「継ぐ」と「接ぐ」

継ぎ接ぎて延ばすいのちや梅雨に入る
【作者】清水基吉

人の命ばかりでなく、継承されてきたことの延命のためには、力ずくの延ばし技が必要とされる時もあるだろう。
しかしながら、自然の「継ぐ」から人為的な「接ぐ」への変容は、もともとの継承を蔑ろにする場合がある。
「接ぐ」行為は、とても目立ちます。接続、接触、溶接・・・
「継ぐ」行為は、あまり目立たない地味な事の繰り返しである。
本質や本義、大儀に通じているのは、「接ぐ」ではなく「継ぐ」ということで、「接ぐ」では見られないものを「継ぐ」では見せてくれる。
きちんとした継承に目を向けずに、溶接ばかりしていたのでは、物事の本質は隠されて行くだけだ。
溶接者は、過去と現在を繋ぎ合わせているようで、現在の凸凹したものを平に見せようとしているだけである。
そのうち、溶接された「目新しいモノ」もさらに新しい時代の波に洗い落されて、再び凸凹は、我々の前にその醜さを露呈してしまう。
何故、本質に目を向け「継ぐ」という行為に真摯に立ち向かわないのだろうか、いやそれどころか、凸凹を埋めるためだけに奔走するのだろうか。

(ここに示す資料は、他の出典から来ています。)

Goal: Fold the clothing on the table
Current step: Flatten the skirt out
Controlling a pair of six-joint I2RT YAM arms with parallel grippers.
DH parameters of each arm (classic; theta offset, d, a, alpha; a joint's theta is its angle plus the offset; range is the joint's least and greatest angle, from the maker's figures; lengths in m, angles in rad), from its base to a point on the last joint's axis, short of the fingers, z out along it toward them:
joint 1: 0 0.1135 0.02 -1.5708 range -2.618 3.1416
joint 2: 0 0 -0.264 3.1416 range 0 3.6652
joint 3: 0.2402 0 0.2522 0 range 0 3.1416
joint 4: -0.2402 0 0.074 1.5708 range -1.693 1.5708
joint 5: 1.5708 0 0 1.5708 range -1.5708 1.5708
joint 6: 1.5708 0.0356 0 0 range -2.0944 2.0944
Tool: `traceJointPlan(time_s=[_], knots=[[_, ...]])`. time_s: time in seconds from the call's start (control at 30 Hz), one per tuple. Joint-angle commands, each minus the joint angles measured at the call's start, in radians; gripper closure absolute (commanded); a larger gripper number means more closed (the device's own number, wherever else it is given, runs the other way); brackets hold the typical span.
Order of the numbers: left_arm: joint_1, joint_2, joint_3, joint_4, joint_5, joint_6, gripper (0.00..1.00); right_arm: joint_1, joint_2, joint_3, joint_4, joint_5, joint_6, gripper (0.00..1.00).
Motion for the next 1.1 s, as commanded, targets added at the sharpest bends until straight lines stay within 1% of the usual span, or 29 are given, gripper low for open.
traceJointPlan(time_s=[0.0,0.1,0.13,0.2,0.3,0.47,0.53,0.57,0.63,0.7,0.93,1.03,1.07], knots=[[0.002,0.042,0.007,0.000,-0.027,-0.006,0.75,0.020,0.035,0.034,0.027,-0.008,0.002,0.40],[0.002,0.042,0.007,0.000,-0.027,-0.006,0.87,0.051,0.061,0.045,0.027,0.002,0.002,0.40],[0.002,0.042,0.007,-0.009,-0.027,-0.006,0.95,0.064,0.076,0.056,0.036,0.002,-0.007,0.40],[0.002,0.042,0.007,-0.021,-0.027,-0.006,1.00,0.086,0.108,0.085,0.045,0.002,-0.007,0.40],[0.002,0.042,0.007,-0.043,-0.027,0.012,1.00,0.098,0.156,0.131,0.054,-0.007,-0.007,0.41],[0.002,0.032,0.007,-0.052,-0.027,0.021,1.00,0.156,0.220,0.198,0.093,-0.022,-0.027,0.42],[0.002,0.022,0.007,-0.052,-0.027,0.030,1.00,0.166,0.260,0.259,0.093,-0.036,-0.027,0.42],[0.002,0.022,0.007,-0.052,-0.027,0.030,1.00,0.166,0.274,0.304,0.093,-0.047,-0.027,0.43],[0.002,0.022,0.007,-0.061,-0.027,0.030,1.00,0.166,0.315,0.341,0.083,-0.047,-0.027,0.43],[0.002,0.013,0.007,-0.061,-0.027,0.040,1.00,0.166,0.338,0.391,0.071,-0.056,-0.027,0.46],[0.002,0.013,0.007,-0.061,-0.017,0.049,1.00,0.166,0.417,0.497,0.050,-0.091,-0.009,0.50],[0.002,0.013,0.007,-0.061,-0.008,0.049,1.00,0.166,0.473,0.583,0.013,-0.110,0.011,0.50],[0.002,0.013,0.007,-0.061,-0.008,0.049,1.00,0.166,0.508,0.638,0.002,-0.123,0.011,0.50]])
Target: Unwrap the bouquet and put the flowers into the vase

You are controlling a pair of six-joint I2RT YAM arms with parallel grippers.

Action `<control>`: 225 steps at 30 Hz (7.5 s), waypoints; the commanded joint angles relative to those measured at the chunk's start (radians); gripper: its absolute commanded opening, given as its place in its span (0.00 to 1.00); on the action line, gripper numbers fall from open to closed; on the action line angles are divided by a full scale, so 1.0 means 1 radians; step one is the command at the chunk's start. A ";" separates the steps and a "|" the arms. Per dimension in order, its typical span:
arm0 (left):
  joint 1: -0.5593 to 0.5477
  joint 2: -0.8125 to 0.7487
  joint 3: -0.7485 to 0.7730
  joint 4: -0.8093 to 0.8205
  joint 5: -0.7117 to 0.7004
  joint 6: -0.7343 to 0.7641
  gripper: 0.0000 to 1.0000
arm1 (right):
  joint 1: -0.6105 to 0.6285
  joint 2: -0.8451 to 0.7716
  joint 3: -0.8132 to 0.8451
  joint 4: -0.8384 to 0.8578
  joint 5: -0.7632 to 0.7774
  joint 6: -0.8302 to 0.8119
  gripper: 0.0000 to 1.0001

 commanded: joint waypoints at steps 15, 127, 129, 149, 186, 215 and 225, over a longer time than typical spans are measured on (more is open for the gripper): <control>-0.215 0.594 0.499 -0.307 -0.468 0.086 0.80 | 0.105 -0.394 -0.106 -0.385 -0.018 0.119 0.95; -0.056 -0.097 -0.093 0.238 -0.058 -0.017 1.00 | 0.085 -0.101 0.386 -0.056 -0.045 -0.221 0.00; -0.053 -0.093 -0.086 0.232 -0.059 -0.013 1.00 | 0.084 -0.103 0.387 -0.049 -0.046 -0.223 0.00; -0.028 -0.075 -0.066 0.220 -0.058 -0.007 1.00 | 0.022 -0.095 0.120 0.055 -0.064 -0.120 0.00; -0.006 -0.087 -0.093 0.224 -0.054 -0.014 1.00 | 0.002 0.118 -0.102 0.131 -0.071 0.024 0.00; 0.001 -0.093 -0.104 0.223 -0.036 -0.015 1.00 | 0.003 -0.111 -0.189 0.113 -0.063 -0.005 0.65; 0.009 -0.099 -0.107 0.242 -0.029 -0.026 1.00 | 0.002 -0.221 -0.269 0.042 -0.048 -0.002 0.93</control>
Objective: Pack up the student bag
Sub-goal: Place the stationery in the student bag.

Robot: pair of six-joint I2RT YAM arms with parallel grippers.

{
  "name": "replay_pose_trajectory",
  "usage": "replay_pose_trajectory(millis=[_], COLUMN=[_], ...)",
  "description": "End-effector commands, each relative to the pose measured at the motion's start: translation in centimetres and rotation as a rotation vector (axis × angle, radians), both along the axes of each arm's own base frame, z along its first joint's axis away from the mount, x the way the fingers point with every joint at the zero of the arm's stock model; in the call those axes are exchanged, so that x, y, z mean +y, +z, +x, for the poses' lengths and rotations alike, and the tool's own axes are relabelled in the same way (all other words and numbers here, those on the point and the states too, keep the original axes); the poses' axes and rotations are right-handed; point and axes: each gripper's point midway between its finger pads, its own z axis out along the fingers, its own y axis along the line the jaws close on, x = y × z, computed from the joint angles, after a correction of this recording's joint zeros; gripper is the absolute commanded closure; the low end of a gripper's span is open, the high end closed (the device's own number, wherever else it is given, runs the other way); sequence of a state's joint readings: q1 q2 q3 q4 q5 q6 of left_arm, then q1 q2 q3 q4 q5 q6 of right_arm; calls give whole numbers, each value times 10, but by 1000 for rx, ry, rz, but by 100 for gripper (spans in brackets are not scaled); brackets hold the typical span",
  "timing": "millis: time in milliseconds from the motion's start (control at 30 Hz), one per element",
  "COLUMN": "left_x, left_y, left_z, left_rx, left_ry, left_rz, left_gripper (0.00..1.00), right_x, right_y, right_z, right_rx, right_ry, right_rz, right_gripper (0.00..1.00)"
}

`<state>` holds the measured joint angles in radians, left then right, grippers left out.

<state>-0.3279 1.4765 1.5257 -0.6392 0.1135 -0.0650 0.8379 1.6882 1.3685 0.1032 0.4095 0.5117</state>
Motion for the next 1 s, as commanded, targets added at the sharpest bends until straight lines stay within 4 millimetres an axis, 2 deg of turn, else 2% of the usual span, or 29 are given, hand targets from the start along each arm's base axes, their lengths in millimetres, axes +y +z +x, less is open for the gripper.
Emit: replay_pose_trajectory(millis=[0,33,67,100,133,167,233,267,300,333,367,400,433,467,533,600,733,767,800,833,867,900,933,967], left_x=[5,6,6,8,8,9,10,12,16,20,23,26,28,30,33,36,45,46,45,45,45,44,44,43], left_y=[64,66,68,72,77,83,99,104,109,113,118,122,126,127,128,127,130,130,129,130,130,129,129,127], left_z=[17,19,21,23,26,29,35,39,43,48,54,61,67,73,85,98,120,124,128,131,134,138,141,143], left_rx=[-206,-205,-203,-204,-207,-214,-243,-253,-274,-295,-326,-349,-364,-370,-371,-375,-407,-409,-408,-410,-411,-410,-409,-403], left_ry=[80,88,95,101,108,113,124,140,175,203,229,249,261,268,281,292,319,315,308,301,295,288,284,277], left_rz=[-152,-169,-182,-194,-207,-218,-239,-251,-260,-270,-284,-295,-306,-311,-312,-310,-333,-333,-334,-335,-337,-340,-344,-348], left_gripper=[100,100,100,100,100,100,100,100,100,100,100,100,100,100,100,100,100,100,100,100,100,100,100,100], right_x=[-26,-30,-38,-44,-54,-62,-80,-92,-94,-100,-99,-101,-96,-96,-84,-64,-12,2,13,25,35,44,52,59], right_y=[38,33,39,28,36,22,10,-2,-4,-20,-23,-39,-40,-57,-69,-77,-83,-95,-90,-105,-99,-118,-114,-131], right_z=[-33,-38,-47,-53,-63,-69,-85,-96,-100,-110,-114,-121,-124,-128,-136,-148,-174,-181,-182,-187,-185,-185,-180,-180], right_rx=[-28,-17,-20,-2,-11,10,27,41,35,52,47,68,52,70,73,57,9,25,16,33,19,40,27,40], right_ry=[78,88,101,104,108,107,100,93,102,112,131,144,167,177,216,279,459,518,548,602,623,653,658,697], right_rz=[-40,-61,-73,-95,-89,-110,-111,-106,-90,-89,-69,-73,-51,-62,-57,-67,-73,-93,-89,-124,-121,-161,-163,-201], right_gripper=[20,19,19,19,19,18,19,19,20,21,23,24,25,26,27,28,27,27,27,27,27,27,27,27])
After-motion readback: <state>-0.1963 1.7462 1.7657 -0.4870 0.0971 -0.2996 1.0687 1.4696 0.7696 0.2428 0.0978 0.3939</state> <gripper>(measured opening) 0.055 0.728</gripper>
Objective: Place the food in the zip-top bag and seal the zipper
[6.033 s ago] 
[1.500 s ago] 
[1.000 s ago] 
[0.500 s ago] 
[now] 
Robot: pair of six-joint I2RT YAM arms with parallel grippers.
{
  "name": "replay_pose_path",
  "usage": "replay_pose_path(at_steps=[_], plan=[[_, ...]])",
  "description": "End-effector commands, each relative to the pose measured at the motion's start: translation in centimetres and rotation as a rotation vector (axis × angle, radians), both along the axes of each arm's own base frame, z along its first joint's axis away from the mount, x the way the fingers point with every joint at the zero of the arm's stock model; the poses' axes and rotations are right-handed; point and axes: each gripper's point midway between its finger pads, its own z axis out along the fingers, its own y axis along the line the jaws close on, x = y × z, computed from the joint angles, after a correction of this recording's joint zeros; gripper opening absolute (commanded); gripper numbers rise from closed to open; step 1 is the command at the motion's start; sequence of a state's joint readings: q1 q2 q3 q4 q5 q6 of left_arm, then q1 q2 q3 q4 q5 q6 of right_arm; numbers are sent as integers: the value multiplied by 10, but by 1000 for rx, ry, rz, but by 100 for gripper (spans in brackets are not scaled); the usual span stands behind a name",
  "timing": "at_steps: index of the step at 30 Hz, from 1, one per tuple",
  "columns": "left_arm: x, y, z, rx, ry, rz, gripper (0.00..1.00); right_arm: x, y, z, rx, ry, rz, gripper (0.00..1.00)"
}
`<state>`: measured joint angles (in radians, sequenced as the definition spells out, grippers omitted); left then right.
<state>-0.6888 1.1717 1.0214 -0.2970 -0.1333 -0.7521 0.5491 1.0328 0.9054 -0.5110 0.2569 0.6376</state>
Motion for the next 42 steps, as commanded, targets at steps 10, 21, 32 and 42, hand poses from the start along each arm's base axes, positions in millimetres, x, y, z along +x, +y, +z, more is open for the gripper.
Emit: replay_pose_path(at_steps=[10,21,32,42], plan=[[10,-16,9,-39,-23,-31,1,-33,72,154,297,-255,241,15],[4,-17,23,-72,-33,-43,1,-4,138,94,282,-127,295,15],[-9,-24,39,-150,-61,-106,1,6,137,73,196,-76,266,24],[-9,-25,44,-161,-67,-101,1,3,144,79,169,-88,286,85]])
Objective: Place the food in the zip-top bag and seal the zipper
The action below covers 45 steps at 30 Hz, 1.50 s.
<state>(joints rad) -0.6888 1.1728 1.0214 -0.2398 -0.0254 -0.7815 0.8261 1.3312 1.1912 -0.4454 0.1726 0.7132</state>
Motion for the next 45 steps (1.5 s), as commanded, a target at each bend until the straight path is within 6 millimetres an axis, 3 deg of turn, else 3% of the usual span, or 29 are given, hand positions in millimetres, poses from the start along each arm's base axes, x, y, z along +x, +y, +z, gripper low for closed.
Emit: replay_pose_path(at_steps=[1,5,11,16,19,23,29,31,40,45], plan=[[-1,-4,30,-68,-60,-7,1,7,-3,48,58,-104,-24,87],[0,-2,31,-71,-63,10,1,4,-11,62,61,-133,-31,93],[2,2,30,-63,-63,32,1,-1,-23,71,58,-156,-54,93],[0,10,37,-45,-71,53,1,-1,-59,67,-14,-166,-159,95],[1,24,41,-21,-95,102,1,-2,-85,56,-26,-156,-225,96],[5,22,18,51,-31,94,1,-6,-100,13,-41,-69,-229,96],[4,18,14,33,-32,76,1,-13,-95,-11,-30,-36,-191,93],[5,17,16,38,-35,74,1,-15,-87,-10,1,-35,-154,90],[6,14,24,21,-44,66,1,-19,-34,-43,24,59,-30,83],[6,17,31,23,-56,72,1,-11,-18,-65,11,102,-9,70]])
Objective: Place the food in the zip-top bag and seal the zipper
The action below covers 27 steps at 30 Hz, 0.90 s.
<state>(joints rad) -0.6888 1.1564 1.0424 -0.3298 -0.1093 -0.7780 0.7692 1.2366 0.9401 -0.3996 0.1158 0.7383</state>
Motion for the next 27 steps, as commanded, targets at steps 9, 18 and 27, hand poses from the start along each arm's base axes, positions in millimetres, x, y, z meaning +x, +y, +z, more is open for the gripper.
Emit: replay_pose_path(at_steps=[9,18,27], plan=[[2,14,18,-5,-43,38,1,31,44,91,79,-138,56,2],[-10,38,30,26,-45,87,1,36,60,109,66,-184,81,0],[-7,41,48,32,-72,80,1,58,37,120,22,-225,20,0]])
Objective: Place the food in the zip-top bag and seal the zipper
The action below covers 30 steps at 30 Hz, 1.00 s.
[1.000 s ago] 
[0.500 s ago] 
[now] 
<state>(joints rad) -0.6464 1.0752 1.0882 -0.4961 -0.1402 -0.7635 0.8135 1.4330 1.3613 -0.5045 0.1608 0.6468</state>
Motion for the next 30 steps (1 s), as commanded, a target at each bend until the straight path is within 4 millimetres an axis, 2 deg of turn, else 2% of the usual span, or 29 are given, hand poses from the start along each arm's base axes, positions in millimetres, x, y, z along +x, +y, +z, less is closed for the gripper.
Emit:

本質は、一つの事象においてのみ存在するのではなく、あらゆる事象の中にある。
一つの事象が本質を見失っても、他の事象に目を向け学び直せば、その本質は取り返す事ができはずである。
今、それしか実用印章の本質を取り戻す道はないように思う。
そして、その継承は機械やデジタル、AIでは果たせず、人によって連綿となされるものである。